• _What you are asked to do_: Give back the data below word for word. Any image in it should be left out.
━━ Dataset content ━━
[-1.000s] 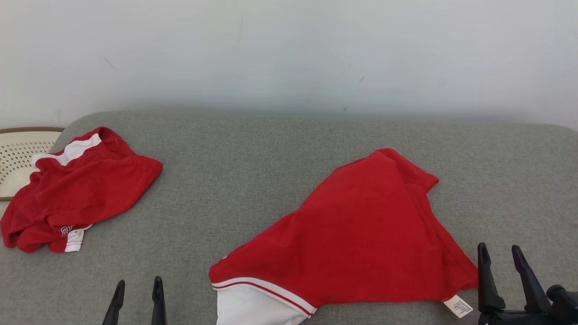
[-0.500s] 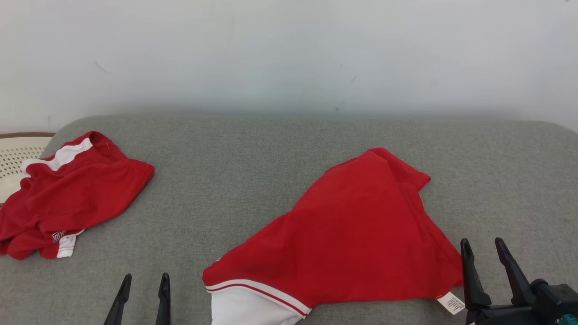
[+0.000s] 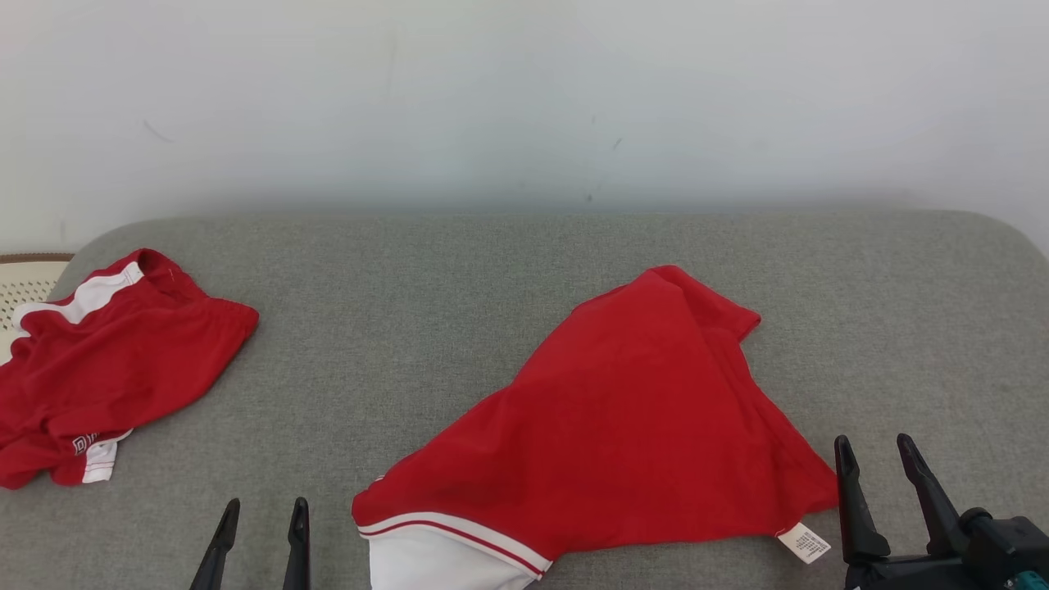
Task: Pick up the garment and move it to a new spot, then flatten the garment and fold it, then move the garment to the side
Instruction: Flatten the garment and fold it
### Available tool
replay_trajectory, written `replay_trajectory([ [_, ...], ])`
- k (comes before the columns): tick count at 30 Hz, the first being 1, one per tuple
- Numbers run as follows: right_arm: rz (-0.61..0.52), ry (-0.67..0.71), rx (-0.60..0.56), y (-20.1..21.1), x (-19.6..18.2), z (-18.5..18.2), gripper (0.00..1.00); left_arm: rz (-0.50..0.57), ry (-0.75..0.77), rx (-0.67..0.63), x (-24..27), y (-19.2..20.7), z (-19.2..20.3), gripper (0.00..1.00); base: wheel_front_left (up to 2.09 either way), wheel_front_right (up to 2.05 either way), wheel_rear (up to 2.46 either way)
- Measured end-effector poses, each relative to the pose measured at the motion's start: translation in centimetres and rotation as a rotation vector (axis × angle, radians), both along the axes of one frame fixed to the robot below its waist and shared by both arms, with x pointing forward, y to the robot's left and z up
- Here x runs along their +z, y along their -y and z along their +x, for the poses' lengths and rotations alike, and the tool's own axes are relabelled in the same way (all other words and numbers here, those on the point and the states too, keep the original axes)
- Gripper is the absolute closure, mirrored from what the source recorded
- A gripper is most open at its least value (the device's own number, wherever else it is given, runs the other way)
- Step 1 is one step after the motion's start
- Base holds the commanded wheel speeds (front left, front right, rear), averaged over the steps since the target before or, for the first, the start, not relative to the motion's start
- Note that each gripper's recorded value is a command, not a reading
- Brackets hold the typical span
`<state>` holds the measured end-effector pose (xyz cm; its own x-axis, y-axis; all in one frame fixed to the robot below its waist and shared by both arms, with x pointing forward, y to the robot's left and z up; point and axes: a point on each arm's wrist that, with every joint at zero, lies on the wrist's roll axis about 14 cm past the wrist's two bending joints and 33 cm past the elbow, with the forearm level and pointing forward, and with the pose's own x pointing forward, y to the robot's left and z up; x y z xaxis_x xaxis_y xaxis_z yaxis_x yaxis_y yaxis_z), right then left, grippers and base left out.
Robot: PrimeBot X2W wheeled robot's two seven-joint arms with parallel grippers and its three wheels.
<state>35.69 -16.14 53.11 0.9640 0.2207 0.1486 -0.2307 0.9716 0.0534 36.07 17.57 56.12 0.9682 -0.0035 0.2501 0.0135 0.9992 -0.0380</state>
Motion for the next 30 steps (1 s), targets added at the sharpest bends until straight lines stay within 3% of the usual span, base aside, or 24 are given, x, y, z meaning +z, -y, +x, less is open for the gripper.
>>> replay_trajectory([
  [30,-0.001,-0.016,-0.009,0.24,-0.53,-0.14,0.00,0.001,-0.009,0.002,-0.29,0.01,0.06,0.00,0.00,0.00,0.00],
])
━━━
• _Output of the exercise_:
[-1.000s] 
[-0.500s] 
[+0.000s] 
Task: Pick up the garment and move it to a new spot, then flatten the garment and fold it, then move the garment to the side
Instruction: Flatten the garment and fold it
### Available tool
replay_trajectory, written `replay_trajectory([ [_, ...], ])`
- k (comes before the columns): tick count at 30 Hz, the first being 1, one per tuple
- Numbers run as follows: right_arm: rz (-0.61..0.52), ry (-0.67..0.71), rx (-0.60..0.56), y (-20.1..21.1), x (-19.6..18.2), z (-18.5..18.2), gripper (0.00..1.00); left_arm: rz (-0.50..0.57), ry (-0.75..0.77), rx (-0.67..0.63), x (-24..27), y (-19.2..20.7), z (-19.2..20.3), gripper (0.00..1.00); base: wheel_front_left (up to 2.09 either way), wheel_front_right (up to 2.05 either way), wheel_rear (up to 2.46 either way)
- Measured end-effector poses, each relative to the pose measured at the motion's start: translation in centimetres and rotation as a rotation vector (axis × angle, radians), both along the axes of one frame fixed to the robot below its waist and shared by both arms, with x pointing forward, y to the robot's left and z up
- Here x runs along their +z, y along their -y and z along their +x, for the poses' lengths and rotations alike, and the tool's own axes are relabelled in the same way (all other words and numbers here, those on the point and the states too, keep the original axes)
- Gripper is the absolute closure, mirrored from what the source recorded
- A gripper is most open at its least value (the device's own number, wherever else it is given, runs the other way)
- Step 1 is one step after the motion's start
- Base holds the commanded wheel speeds (front left, front right, rear), averaged over the steps since the target before or, for the first, the start, not relative to the motion's start
- Note that each gripper's recorded value is a command, not a reading
- Brackets hold the typical span
`<state>` holds the measured end-effector pose (xyz cm; its own x-axis, y-axis; all in one frame fixed to the robot below its waist and shared by both arms, with x pointing forward, y to the robot's left and z up; point and axes: a point on each arm's wrist that, with every joint at zero, lies on the wrist's roll axis about 14 cm past the wrist's two bending joints and 33 cm past the elbow, with the forearm level and pointing forward, and with the pose's own x pointing forward, y to the robot's left and z up; x y z xaxis_x xaxis_y xaxis_z yaxis_x yaxis_y yaxis_z), right then left, grippers and base left out.
Robot: PrimeBot X2W wheeled robot's two seven-joint arms with parallel grippers and its three wheels.
<state>35.69 -16.14 53.11 0.9640 0.2207 0.1486 -0.2307 0.9716 0.0534 36.07 17.57 56.12 0.9682 -0.0035 0.2501 0.0135 0.9992 -0.0380</state>
Motion for the next 30 steps (1 s), targets added at the sharpest bends until straight lines stay within 3% of the usual span, base aside, or 24 are given, x, y, z meaning +z, -y, +x, less is open for the gripper.
>>> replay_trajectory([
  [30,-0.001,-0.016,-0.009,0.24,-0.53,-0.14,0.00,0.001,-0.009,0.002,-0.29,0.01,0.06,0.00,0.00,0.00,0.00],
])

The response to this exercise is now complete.